Pietrangeli tornò a fare riferimento a Piazza Fontana molti anni dopo nella canzone 'Franco', scritta in memoria di Franco Coggiola, intellettuale, ricercatore dell'Istituto Ernesto De Martino, suo grande amico, scomparso nel 1996. "Piazza Fontana e poi Bologna/in mezzo Brescia e la vergogna/anni di piombo nei polmoni/non si scrivevano canzoni/noi non ne cantammo più".  

Nel 1973 è invece Giorgio Gaber nella canzone "E tu mi vieni a dire" a parlare di strage di Stato: "A Milano muoiono in circostanze misteriose/alcuni testimoni della strage di Stato/intanto alla televisione Mariano Rumor/con calma esorta all'ordine il popolo italiano. E tu mi vieni a dire 'Io amo' come se l'amore... E tu mi vieni a dire 'Io muoio' come se la morte... E tu mi vieni a dire 'Io soffro' come se il dolore...", canta Gaber. 

Nel 1977, Dario Fo, include in 'Ci ragiono e canto vol. 2', la canzone 'Eppure da un poco di tempo', dove recita: "Eppure da un poco di tempo i padroni han paura/Han capito che stavolta la faccenda si rivolta/han capito che è cambiato che è finito il gran mercato/non li salvano le bombe con le stragi nelle piazze/il processo insabbiato e pure il colpo di stato". 

Più di quindici anni dopo, è la band hip hop napoletana dei 99 Posse a fare riferimento a Piazza Fontana in 'Odio' (dall'album 'Curre curre guagliò' del 1993): "Un odio dritto nel cuore gela il sangue nelle vene e penso al 12 dicembre ’69/lo stato delle stragi lo stato delle trame/e non ridono più tutti quei morti ammazzati/dai proiettili vaganti o dagli sbirri infiltrati". Ma riferimenti alla strategia della tensione si trovano anche nel brano 'Ripetutamente': "Coi soldi della mafia si comperano i voti/fanno gli sciacalli dopo i terremoti/hanno sfruttato corrotto insabbiato/tramite il servizio segreto di stato/usato ogni mezzo a disposizione/la bomba in piazza sul treno alla stazione".  

Temi cari anche i Modena City Ramblers, che ne parlano in "Il giorno che il cielo cadde su Bologna" e "Nostra Signora dei Depistati", ma in particolare fanno riferimento a Piazza Fontana nella canzone 'Quarant'anni' del 1994 dedicata alla Prima Repubblica: "Ho visto bombe di stato scoppiare nelle piazze/E anarchici distratti cadere giù dalle finestre". E ai Litfiba che in "Maudit" (dall'album 'Terremoto' del 1993) cantano: "E le stragi senza nome, Tutte passano da Roma.

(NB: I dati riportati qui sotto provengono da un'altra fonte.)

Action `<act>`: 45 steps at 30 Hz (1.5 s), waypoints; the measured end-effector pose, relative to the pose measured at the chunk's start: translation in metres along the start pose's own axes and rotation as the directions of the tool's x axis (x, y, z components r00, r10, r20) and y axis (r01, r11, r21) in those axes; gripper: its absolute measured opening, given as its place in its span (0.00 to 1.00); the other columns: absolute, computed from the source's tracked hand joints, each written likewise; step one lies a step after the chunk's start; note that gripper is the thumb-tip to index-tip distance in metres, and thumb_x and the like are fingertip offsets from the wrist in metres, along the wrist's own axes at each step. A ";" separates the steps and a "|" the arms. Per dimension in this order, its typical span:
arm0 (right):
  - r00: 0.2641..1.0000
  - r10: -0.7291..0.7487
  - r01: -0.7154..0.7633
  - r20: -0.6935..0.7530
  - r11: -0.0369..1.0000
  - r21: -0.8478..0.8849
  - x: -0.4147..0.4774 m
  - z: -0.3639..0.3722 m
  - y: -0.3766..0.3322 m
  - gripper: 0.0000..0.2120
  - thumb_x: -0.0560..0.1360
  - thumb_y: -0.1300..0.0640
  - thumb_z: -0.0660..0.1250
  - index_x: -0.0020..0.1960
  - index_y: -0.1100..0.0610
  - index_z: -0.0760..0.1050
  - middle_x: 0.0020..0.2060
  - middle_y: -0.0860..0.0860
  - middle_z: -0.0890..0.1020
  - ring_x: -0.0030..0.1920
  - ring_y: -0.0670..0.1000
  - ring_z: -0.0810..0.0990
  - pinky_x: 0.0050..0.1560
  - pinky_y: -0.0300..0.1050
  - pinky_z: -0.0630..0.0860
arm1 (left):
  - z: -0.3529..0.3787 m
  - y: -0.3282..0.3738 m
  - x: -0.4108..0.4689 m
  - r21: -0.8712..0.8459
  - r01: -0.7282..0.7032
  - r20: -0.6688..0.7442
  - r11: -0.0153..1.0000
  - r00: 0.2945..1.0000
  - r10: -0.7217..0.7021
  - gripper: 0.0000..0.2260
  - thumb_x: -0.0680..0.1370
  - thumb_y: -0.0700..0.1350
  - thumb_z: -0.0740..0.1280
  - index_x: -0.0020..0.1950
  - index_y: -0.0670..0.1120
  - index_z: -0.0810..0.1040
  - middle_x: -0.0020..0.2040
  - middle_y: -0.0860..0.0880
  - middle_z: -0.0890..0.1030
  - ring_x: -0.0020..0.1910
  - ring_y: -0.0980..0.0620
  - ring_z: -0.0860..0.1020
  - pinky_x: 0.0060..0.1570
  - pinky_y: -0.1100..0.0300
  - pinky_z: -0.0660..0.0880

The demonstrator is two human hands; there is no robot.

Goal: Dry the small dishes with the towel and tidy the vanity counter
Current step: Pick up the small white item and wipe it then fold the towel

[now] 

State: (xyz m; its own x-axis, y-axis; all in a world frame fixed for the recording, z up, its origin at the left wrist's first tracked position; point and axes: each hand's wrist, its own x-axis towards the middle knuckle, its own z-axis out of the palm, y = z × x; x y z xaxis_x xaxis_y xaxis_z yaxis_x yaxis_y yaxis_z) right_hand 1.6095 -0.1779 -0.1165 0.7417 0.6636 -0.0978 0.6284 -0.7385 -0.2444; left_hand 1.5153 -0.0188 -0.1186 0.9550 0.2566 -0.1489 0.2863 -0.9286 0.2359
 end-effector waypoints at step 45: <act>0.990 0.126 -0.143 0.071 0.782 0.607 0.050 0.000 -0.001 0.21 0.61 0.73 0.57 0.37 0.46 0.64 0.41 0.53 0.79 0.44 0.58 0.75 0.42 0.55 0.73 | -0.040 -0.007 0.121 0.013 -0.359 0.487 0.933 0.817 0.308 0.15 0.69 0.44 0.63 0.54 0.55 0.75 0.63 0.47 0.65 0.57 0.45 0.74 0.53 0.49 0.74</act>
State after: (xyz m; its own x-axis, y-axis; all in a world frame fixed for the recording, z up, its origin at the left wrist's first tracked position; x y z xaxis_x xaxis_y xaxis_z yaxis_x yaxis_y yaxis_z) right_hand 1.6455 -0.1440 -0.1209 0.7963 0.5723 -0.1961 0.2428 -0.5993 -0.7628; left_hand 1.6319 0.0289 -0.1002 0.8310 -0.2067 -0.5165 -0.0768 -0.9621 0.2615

Pizze pazze e corruzione". 

Sempre nel 1994, il cantautore Massimo Bubola (famoso anche per la sua collaborazione con Fabrizio De Andrè) dedica alle stragi impunite, da Piazza Fontana a Ustica, il brano 'Tutti assolti': "Tutti assolti/noi li vediamo andare tutti assolti/eppure conosciamo bene i loro nomi e i loro volti/ma li vediamo andare assolti". 

Un riferimento più dissacrante e sarcastico arriva poi sul palco del Teatro Ariston di Sanremo nel febbraio del 1996 con "La terra dei cachi" di Elio e Le Storie Tese: "...Italia si', Italia no, Italia bum! La strage impunita. Puoi dir di si', puoi dir di no, ma questa è la vita...". Brano che ottiene il Premio della critica del festival e si classifica secondo. Negli anni 2000, è Loredana Bertè in "Mufida" (brano pubblicato in 'Babybertè' del 2005) a dedicare una strofa alle stragi: "Ai giorni perduti tra lacrime e fumo, Sotto i manganelli usati sui fratelli. Per tutti gli anni contro, agli anni spaccati. A quelli di piombo e maledette stragi".